殺人本好きの観点から言えば(よくいわれていることだけれども)レザーフェイスの室内調度品がいい。エド・ゲインネタをよくぞここまで再現したなとヘンな風に感心する。ひとつひとつの「モノ」は雑でよく見ると変なんだが、その手作り感が妙なリアリティを生んでいるのも確かだ。CG全盛期の今、これほどの恐怖体験を練り上げられるかといえば否である。
それにしても、三十を過ぎ、地獄も天国も自分なりに見てきた上でこの映画にぶちあたったのは幸運といえる。もし 10代はじめでこの映画を見ていたら、吐くどころか、トラウマのあまり以後映画を見ることはできなかったか、下手するとこの手の映画しか受け付けない体になってしまったか、どちらかだろう。これを「真実の物語」と題された「リアルドキュメント」モノという「一ジャンル」であると考えて「見れる」から衝撃が驚嘆へと変えられるのだと思う。この映画をこのように「外側」ではなく「内側」で見てしまうことが、おそらく一番の恐怖体験だと思う。「お約束だ」なんていってあひゃあひゃ喜んで見られることのシヤワセよ。ぐいぐいと胃の腑を引き絞られる感覚を味わいながら、もっとくれーと被虐感を楽しめるようになったら一人前の変態ですわい。
絵的にどうしようもなく美しいカットとこれ以上ない緊張感に満ちた、残虐で悪趣味な物語。
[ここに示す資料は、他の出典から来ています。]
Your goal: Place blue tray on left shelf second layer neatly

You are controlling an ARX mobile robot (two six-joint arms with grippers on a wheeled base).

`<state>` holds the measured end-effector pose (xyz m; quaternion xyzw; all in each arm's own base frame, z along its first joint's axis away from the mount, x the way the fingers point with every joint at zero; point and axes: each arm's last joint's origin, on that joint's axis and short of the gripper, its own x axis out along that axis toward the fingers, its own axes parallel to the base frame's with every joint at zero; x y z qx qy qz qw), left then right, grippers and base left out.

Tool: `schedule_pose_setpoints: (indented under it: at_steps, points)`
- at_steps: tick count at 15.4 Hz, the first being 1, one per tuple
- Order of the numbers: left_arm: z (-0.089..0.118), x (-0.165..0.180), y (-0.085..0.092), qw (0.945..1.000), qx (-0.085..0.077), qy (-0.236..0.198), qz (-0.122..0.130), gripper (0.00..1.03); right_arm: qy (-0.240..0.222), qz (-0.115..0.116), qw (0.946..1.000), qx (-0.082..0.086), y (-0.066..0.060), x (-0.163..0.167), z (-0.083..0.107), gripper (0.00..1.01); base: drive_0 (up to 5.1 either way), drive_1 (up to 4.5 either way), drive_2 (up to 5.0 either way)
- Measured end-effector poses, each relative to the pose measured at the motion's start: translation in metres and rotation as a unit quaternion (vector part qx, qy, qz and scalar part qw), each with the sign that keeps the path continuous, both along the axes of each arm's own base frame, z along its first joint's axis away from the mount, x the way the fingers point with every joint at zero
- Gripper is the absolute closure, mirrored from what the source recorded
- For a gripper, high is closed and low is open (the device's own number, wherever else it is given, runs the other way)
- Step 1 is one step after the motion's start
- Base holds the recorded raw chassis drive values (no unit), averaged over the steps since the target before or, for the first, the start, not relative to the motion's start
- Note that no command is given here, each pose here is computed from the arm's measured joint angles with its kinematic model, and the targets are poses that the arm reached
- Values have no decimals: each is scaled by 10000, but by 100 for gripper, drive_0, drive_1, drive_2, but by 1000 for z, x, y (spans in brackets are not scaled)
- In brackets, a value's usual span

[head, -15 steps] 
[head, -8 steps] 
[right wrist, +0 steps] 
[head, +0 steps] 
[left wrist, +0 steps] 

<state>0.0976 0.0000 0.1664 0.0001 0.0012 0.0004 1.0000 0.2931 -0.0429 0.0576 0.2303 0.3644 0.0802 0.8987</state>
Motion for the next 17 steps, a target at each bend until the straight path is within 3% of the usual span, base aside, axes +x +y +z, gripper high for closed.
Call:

それを芸術とはいえないという人もいるかもしれない。だが映画なんてエログロナンセンスを驀進力にしてここまでの地位を獲得してきたようなものだ。見るものへリビドー全開を要求するような「悪魔のいけにえ」二度と見ないだろうが、でも、三年後にもう一度みたいと思えるような、見終わった後不思議な哀愁を感じる、恐怖と切なさが残る、ジェットコースターというよりは、電波文がいっぱい書かれた廃屋を探検するような、暑さよりも乾き(渇き)を感じる、傑作映画である。